-- Requirement --
From the line that contains "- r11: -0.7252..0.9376" through the line that contains "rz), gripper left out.", output every line of the listing below exactly and leave out all the rest.
+--
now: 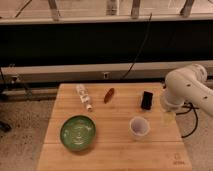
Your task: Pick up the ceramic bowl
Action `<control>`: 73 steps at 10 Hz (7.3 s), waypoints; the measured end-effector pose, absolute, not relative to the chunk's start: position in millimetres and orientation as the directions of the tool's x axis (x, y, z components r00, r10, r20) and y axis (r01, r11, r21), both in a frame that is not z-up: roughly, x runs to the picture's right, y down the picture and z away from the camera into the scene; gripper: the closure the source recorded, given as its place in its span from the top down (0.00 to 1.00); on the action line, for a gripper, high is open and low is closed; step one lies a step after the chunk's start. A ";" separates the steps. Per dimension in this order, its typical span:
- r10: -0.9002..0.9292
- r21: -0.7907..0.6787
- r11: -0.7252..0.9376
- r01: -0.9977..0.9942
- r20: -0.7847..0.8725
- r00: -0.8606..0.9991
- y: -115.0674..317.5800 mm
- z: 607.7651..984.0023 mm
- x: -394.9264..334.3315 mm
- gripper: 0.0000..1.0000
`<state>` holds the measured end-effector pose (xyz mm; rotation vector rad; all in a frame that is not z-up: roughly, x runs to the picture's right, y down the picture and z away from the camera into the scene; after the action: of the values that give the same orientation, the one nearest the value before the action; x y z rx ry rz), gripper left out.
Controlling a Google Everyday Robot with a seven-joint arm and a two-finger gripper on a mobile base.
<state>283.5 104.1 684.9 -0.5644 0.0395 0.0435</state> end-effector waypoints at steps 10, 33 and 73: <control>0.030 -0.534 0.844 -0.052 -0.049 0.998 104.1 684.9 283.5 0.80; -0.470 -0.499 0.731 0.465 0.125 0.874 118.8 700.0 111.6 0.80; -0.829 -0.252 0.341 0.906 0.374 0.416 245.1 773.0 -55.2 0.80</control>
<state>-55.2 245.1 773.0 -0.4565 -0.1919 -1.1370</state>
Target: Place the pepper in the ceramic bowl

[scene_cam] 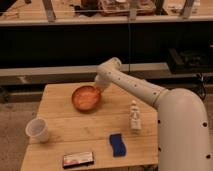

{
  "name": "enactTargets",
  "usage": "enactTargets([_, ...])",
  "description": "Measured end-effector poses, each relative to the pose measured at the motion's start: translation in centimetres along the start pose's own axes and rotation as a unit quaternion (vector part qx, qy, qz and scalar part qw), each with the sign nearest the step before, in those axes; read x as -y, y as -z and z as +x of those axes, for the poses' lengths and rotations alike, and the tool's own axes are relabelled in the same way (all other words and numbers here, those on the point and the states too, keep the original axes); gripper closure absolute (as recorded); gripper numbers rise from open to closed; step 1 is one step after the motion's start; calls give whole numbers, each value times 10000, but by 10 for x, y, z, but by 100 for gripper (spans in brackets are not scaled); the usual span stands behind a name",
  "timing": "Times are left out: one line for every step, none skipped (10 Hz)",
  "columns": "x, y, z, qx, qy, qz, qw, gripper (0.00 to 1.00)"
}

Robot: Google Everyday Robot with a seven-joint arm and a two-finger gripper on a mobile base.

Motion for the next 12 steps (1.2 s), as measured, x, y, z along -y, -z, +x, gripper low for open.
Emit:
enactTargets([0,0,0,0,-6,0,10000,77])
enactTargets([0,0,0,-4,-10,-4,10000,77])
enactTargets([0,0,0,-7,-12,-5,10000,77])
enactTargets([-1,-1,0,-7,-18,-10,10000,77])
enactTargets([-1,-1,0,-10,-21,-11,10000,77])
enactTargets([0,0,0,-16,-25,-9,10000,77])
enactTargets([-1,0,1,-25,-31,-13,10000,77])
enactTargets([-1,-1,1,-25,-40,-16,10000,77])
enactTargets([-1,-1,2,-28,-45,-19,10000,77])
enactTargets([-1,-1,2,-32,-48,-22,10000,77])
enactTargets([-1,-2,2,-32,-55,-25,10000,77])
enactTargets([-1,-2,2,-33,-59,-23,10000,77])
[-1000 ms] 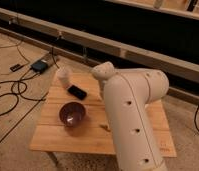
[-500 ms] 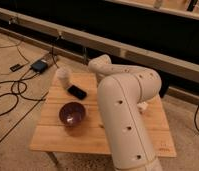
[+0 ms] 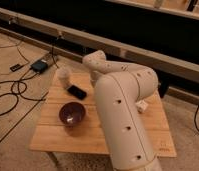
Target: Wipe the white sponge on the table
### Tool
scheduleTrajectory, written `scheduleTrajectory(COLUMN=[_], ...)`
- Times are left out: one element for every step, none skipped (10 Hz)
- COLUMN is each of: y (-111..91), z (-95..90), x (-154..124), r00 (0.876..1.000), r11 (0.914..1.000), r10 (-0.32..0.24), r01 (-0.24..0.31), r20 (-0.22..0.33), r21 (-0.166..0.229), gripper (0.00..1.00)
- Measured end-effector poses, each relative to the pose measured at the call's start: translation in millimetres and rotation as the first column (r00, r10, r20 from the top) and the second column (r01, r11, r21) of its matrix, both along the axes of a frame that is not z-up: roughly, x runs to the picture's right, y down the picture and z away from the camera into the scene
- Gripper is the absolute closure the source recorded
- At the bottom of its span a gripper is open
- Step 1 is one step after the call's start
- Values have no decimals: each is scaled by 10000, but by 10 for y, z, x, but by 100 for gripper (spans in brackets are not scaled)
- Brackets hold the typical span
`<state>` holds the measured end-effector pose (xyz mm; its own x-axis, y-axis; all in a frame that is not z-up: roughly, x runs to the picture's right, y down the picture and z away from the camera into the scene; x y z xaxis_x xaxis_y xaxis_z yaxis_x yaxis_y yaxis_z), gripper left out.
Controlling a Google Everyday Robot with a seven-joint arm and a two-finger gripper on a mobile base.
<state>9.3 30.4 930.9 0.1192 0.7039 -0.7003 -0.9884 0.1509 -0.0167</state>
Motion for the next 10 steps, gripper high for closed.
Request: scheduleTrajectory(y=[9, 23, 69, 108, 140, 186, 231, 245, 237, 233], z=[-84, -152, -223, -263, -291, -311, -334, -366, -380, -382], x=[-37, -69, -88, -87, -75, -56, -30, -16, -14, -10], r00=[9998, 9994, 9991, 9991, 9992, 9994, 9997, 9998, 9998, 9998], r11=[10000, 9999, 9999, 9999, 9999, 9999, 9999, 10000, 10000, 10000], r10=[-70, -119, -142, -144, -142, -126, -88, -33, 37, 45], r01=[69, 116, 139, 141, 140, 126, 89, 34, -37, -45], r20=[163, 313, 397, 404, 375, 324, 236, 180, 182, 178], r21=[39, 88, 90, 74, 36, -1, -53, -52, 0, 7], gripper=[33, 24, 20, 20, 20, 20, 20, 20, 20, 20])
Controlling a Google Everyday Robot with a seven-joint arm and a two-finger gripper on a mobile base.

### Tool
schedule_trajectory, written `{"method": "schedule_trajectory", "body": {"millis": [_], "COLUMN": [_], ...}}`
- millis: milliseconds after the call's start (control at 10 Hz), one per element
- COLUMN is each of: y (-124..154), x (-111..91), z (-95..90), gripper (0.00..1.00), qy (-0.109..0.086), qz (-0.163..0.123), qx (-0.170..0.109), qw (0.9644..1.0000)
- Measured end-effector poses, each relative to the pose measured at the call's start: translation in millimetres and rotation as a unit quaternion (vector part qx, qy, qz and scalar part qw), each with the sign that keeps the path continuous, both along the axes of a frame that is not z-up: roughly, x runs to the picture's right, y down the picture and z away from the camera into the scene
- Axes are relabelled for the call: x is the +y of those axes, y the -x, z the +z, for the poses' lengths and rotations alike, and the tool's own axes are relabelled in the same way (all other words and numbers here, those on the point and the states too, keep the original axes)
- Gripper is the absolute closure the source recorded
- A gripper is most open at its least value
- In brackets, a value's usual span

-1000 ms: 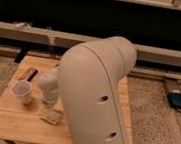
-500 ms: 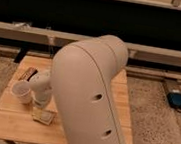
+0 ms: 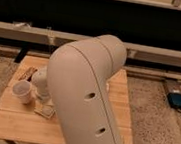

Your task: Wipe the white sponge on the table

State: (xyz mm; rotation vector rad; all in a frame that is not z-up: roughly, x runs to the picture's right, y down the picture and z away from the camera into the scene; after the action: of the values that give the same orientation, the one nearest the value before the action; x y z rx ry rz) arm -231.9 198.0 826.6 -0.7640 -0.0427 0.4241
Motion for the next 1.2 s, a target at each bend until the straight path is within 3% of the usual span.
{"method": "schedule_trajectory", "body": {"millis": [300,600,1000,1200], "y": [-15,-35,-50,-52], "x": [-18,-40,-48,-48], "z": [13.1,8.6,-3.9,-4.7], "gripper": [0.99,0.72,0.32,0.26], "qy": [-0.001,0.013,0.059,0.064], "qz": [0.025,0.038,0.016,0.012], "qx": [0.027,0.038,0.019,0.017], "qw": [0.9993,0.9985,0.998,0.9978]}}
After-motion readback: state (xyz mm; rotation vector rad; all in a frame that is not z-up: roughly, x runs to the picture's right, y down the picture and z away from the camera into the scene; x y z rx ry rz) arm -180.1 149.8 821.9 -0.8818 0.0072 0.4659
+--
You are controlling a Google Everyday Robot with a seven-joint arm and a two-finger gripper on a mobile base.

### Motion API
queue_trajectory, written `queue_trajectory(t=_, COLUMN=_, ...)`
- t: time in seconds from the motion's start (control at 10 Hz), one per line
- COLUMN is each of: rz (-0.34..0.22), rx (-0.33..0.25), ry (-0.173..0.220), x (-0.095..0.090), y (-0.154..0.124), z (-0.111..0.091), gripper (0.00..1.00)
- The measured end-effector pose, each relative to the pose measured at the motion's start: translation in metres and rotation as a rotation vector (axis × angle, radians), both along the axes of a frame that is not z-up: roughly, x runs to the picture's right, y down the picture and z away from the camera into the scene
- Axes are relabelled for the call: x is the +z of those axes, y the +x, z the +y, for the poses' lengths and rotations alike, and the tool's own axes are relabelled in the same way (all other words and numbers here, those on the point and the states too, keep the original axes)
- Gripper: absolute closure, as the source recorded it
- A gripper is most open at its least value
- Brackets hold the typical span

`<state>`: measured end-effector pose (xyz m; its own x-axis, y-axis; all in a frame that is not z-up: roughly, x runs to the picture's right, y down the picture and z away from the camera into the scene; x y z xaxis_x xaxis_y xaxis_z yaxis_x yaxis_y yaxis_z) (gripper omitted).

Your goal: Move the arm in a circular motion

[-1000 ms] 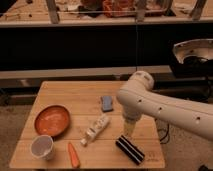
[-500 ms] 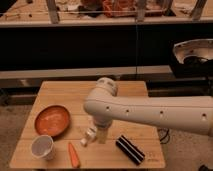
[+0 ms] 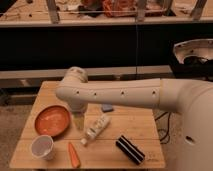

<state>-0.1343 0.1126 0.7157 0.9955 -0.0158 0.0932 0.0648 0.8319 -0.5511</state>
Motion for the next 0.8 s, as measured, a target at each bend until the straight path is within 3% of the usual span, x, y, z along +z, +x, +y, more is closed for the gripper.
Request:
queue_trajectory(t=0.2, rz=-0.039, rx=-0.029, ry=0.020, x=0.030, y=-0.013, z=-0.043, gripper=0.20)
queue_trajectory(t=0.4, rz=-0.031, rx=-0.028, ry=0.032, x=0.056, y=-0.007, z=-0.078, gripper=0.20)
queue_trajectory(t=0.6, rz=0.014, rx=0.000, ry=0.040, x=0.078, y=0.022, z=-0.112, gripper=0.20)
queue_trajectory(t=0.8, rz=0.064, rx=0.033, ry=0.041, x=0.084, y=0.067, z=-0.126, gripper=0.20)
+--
-- Task solution --
- r11: -0.7252..0.9376
- r01: -0.9977..0.9942
- r20: -0.7847..0.8725
- r00: -0.8606..0.9991
- y: -115.0674..317.5800 mm
- z: 607.7651..984.0023 mm
- x: -394.9264..334.3315 mm
- gripper: 0.0000..1.0000
`<state>` holds the measured end-effector pose (xyz mm; rotation vector rad; all in a frame that is not z-up: roughly, x runs to the picture's right, y down the picture and z away from the camera into the scene; after the action: of the values that give the same orientation, the one nearest the value before the action; x y z rx ry rz), gripper left out.

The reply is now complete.